The Perth-based company offered 53.34 million shares at $1.50 each, to raise $80 million through its initial public offer.
The IPO, which closed oversubscribed on Tuesday, was Australia’s largest to date.
Natural Fuel debuted 2c below its offer price. At 1333 AEDT yesterday, the stock had dropped to $1.33.
The company plans to use the proceeds from the IPO to build biodiesel plants in Singapore and Houston.
Natural Fuel, chaired by former Australian opposition leader John Hewson, is in the process of commissioning a 147 million litre Darwin biorefinery.
Constructed in Perth, then shipped to Darwin, the modular refinery was built in partnership with Babcock & Brown Environmental Investments. The two companies have plans to build an even bigger plant at Port Botany, Sydney. Government approval is expected in the next couple of months.

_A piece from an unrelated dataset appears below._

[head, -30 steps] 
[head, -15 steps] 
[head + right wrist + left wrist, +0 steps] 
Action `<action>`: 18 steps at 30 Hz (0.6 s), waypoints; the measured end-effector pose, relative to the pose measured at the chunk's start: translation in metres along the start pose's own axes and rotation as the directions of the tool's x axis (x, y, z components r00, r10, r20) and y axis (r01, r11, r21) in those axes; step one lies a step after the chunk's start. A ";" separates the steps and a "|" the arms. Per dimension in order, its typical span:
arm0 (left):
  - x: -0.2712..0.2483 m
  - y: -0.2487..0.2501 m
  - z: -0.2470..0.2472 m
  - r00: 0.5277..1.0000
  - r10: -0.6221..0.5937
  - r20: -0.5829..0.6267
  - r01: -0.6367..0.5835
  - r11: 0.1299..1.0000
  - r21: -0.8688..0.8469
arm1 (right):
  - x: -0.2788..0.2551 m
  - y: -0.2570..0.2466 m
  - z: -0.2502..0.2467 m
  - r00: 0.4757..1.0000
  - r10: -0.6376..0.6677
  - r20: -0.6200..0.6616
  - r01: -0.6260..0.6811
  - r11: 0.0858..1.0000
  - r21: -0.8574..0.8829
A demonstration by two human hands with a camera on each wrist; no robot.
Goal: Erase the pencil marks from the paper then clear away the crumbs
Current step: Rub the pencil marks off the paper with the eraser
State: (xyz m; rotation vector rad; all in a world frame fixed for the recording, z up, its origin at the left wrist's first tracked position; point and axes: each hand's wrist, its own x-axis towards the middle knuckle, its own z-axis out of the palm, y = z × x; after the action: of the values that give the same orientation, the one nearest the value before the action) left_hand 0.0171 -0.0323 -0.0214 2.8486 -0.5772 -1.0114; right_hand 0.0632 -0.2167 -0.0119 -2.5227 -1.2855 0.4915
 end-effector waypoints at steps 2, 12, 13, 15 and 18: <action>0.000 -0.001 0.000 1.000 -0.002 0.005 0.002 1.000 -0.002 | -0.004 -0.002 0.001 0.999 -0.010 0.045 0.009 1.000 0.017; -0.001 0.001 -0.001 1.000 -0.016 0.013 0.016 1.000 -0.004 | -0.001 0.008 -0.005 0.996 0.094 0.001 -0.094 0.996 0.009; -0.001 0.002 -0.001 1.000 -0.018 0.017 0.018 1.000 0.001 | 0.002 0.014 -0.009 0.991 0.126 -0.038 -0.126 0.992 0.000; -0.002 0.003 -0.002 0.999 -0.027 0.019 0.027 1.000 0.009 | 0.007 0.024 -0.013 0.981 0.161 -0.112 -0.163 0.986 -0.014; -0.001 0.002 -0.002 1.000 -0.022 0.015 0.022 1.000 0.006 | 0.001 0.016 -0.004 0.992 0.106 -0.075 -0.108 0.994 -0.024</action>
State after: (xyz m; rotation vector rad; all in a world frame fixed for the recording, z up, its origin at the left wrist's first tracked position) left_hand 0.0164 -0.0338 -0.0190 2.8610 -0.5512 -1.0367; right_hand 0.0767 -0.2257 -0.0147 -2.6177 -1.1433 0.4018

Production from Natural Fuel’s Darwin plant is expected in January. The $78 million refinery will produce biodiesel from palm oil, which will be blended with mineral diesel and distributed in the Northern Territory, Queensland and northern Western Australia.
The first phase of Natural Fuel’s $130 million Singapore-based plant is scheduled to come onstream by the end of next year and is expected to produce about 600,000 tonnes of biodiesel.
A second and third phase would raise output to 1.8 million tonnes per year.
Natural Fuel also has operations planned for the United States and eventually Europe. It is currently considering developing additional facilities in Sydney, Rotterdam or Antwerp.